# Tombstone template now available high-res



## devils chariot (Nov 6, 2008)

*I found some tombstone shapes that someone had laid out to fit as many shapes and sizes on a single 4x8 sheet of foamboard. The originals were drawings on graph paper and photographed with a a cellphone. I corrected the distortion in photoshop then re-drew them as vectors. I thought I'd put up here for anyone that wants them. If the original author wants credit just contact me I'll add your name to the files.*



Download PDF here


----------



## BobbyA (Aug 20, 2010)

Very nice of you to do, thank you.

There are a couple more of these that can be found on the forum.


----------



## Saruman of Many Colours (Sep 8, 2010)

Another very useful resource. Thanks for sharing!


----------



## crazy xmas (Dec 30, 2008)

Way to cool TY!


----------



## Bethany (Apr 3, 2013)

Thanks for posting these!!


----------



## Chewbacca (Oct 12, 2010)

Thank you, this couldn't have come at a better time. I should have my shop/garage/haunted house cleaned up by this weekend so I can start work on making some tombstones among other things.


----------



## Old Man Bakke (Oct 18, 2011)

Pretty Cool!...

Bobby A, you say you have seen more of these...do you have a link?


----------



## BobbyA (Aug 20, 2010)

Old Man Bakke said:


> Pretty Cool!...
> 
> Bobby A, you say you have seen more of these...do you have a link?


This is one of them Read the whole thread because there were a couple errors in their templates. Lowes replied saying they have now fixed the leaning one.
http://www.halloweenforum.com/tutor...one-tutorial-lowes-templates-supply-list.html

There are also more resources at the end of that thread.

Go out of the forum and do a google search for: tombstone templates halloweenforum
You should get several leads on where to look. Searching works better via google looking into the forum, than the forum search function does.


----------



## Bethany (Apr 3, 2013)

Thanks BobbyA!


----------



## gr8johnson (Sep 16, 2008)

How do I know the measurements of each tombstone though? Maybe I am missing something. Like a functioning brain.


----------



## Chewbacca (Oct 12, 2010)

They are laid out for cutting from a 4x8 sheet of foam but you can make them whatever size you want, its the shapes that matter.


----------



## Raven's Hollow Cemetery (Jul 3, 2011)

Thanks for the templates DC! 


Also, I just went to Home Despot & Lowes in Tallahassee this morning, & HD has the 2" EPS (beaded) styro in stock @ $14.99/sheet.

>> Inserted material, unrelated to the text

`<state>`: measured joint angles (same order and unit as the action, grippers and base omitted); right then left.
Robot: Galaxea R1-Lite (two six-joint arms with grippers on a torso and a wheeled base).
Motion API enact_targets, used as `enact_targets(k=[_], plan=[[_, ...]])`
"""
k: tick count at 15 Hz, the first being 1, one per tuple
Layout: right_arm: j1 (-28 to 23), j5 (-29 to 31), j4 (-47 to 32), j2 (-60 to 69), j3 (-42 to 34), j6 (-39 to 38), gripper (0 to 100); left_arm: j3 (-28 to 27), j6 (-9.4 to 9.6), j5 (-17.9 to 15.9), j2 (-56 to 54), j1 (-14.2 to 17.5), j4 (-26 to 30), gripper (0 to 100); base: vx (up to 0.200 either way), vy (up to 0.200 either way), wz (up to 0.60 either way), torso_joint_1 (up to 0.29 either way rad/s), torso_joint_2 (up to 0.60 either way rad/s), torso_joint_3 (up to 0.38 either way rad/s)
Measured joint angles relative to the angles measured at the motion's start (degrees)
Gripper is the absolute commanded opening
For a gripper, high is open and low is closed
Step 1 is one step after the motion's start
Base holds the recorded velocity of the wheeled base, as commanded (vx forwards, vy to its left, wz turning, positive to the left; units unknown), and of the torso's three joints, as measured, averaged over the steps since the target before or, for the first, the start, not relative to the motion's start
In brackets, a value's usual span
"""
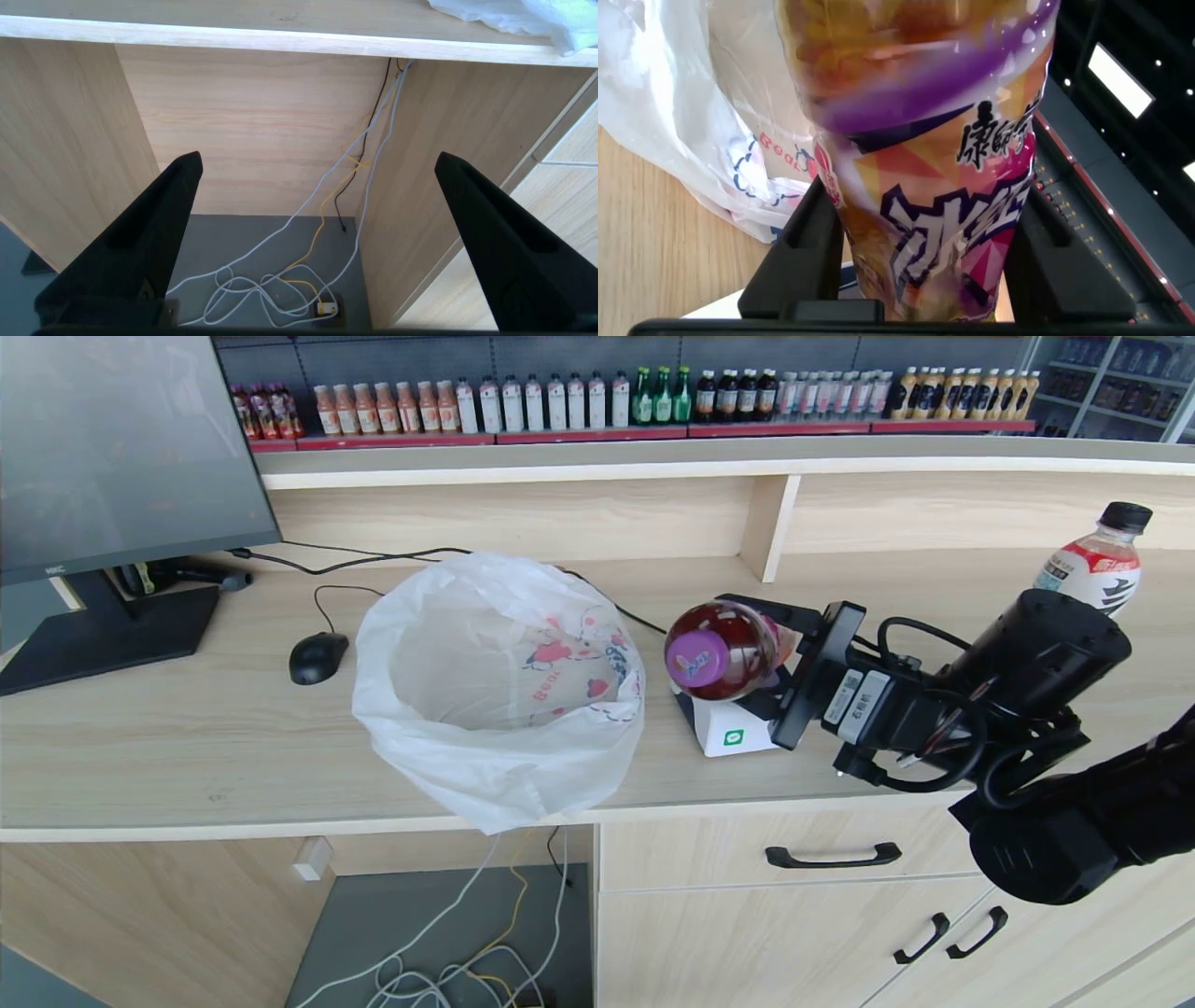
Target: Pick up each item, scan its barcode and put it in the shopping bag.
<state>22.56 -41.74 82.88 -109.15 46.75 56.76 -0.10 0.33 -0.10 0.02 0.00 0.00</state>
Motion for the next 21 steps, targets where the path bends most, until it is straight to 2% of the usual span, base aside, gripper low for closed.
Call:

Yay! Lowes here has the XPS Dow (blue) styrofoam, but only in 1/2". But, aside from having to go to two different stores to get the materials; you can laminate the XPS to the thicker EPS to use for a core material to make thicker stones that you can get fine detail on, cheaper than special ordering 1 1/2" XPS from either store. On a sad note, HD isn't carrying any of the Owens Corning XPS foam at all. :/ 


Btw, you can get pretty decent detail with EPS foam, you just have to be a bit more careful. My take on Urok-haii's celtic cross was made w/ EPS foam, mind you, it was a bit of a pain in the... but it turned out pretty good imo.


----------



## Bryan_Tolley (Oct 14, 2013)

This will make replacing all my damaged headstones so much easier this year. Thanks!


----------



## GamblinFool (Sep 18, 2013)

Thanks for doing this... I used the camera picture this weekend. One suggestion to keep the grid lines (they helped me) so the dimensions are easily copied.


----------



## Ghost Ninja (Aug 25, 2013)

Very Cool, thanks for sharing!


----------



## MasterGracey1 (Mar 31, 2019)

Wanted to add the Lowe's templates here while they are still available. Leaving them for any future searches.

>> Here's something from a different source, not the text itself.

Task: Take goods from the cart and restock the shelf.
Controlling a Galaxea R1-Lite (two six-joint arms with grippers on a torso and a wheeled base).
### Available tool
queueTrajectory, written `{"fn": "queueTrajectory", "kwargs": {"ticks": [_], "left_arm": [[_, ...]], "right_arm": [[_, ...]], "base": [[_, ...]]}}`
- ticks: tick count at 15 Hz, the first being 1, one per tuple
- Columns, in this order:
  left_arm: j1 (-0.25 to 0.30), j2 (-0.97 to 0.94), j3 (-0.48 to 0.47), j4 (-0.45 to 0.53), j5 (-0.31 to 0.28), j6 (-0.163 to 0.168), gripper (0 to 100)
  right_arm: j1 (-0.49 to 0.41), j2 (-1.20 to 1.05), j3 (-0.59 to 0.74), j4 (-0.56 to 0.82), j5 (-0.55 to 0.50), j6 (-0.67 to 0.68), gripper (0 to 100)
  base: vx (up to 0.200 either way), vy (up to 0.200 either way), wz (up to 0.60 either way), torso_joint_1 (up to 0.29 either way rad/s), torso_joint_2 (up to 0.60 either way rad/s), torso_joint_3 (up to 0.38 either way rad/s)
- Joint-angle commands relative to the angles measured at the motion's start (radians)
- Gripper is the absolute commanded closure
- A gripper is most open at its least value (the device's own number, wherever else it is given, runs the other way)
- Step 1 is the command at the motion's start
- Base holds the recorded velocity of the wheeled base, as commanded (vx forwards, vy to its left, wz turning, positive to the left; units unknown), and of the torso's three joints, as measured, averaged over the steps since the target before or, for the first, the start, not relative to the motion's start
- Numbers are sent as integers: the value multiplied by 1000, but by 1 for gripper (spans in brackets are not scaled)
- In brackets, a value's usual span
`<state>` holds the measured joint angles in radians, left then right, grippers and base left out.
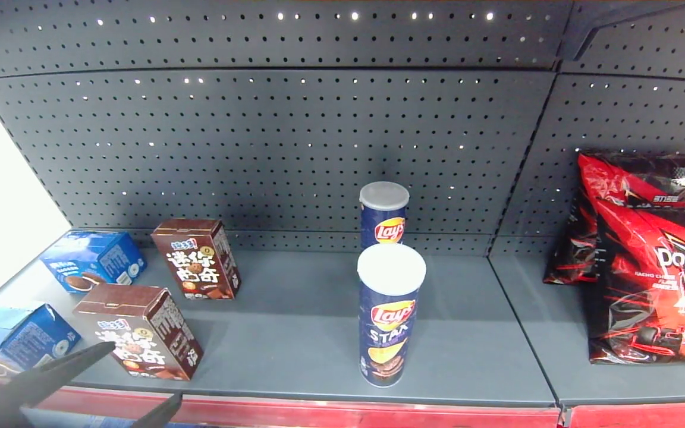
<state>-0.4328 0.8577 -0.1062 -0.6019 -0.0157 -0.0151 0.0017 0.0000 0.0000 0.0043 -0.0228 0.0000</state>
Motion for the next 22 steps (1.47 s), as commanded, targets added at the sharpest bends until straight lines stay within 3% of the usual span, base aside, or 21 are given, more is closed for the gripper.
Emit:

Here's the project page link... DIY Fun Halloween Tombstones


----------



## psychosis (Apr 8, 2021)

Ok guy's I know this is a thread from many many years back but I was wondering if anybody has the PDF that Devils Chariot shared as I want to make even more tombstones for 2022 season


----------



## bobby2003 (Oct 5, 2017)

psychosis said:


> Ok guy's I know this is a thread from many many years back but I was wondering if anybody has the PDF that Devils Chariot shared as I want to make even more tombstones for 2022 season


I remember running cross this somewhere. Maybe I got it via the wayback machine.


----------



## psychosis (Apr 8, 2021)

bobby2003 said:


> I remember running cross this somewhere. Maybe I got it via the wayback machine.


OMG that's it man thank you so much !!!


----------



## MasterGracey1 (Mar 31, 2019)

psychosis said:


> Ok guy's I know this is a thread from many many years back but I was wondering if anybody has the PDF that Devils Chariot shared as I want to make even more tombstones for 2022 season


I don't believe there is another copy of it. The original blog that this PDF stemmed from is still up. Not sure if that helps any.

Quick and Dirty Tombstones | Haunted Yards DOT Com


----------